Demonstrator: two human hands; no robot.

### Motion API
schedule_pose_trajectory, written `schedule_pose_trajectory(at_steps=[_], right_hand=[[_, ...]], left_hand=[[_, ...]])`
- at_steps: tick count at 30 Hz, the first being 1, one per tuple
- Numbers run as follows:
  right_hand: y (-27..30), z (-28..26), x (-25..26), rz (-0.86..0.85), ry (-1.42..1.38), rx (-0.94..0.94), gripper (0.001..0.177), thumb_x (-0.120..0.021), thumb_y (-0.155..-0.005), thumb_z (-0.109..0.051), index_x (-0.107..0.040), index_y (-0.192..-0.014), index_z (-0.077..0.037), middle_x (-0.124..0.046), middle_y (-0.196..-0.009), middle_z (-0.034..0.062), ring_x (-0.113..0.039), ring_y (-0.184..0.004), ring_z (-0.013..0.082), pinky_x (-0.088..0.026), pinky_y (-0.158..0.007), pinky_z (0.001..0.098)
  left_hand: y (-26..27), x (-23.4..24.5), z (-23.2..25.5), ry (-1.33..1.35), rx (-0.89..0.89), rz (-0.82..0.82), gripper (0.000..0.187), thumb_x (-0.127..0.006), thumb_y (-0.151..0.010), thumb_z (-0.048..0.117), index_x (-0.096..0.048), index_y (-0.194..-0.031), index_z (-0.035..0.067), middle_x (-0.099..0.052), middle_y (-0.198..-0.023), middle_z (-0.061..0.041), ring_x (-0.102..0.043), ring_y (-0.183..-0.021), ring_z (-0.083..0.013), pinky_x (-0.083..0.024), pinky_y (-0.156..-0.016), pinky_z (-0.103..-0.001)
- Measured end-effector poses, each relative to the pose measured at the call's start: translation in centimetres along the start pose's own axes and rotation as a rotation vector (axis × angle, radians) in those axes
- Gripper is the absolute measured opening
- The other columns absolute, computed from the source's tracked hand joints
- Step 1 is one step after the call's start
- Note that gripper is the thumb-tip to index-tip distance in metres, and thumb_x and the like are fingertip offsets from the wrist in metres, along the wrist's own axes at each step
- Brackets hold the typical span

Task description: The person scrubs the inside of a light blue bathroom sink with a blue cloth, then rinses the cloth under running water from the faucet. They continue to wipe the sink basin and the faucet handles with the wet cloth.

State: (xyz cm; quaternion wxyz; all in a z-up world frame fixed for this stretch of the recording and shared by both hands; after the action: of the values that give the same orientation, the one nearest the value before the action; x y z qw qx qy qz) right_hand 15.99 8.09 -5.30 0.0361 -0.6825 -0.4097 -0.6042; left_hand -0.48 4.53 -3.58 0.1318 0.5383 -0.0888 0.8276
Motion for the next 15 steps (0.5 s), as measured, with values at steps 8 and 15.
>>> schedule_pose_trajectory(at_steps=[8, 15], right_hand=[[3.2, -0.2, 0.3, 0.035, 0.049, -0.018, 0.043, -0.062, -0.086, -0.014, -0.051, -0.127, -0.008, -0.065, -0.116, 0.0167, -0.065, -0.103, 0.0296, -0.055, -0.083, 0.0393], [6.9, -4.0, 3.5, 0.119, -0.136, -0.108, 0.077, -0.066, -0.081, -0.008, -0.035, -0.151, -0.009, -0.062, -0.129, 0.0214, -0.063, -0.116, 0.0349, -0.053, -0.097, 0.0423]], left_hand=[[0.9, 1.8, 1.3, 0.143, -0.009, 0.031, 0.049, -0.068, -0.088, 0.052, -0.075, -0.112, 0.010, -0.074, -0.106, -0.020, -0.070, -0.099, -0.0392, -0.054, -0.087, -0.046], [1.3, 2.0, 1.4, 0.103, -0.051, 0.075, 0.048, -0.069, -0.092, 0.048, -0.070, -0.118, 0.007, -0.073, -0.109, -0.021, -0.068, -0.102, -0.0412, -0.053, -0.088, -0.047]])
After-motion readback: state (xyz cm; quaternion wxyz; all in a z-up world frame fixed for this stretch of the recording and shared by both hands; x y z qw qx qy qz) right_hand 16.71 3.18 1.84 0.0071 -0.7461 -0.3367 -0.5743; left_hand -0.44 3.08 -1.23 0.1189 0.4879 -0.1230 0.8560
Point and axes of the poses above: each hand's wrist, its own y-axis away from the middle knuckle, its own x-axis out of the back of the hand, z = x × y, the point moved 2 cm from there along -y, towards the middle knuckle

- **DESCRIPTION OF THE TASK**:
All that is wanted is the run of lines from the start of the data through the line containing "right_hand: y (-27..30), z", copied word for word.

- **RESULT FOR THIS TASK**:
Demonstrator: two human hands; no robot.

### Motion API
schedule_pose_trajectory, written `schedule_pose_trajectory(at_steps=[_], right_hand=[[_, ...]], left_hand=[[_, ...]])`
- at_steps: tick count at 30 Hz, the first being 1, one per tuple
- Numbers run as follows:
  right_hand: y (-27..30), z (-28..26), x (-25..26), rz (-0.86..0.85), ry (-1.42..1.38), rx (-0.94..0.94), gripper (0.001..0.177), thumb_x (-0.120..0.021), thumb_y (-0.155..-0.005), thumb_z (-0.109..0.051), index_x (-0.107..0.040), index_y (-0.192..-0.014), index_z (-0.077..0.037), middle_x (-0.124..0.046), middle_y (-0.196..-0.009), middle_z (-0.034..0.062), ring_x (-0.113..0.039), ring_y (-0.184..0.004), ring_z (-0.013..0.082), pinky_x (-0.088..0.026), pinky_y (-0.158..0.007), pinky_z (0.001..0.098)

This answer has been written out in full.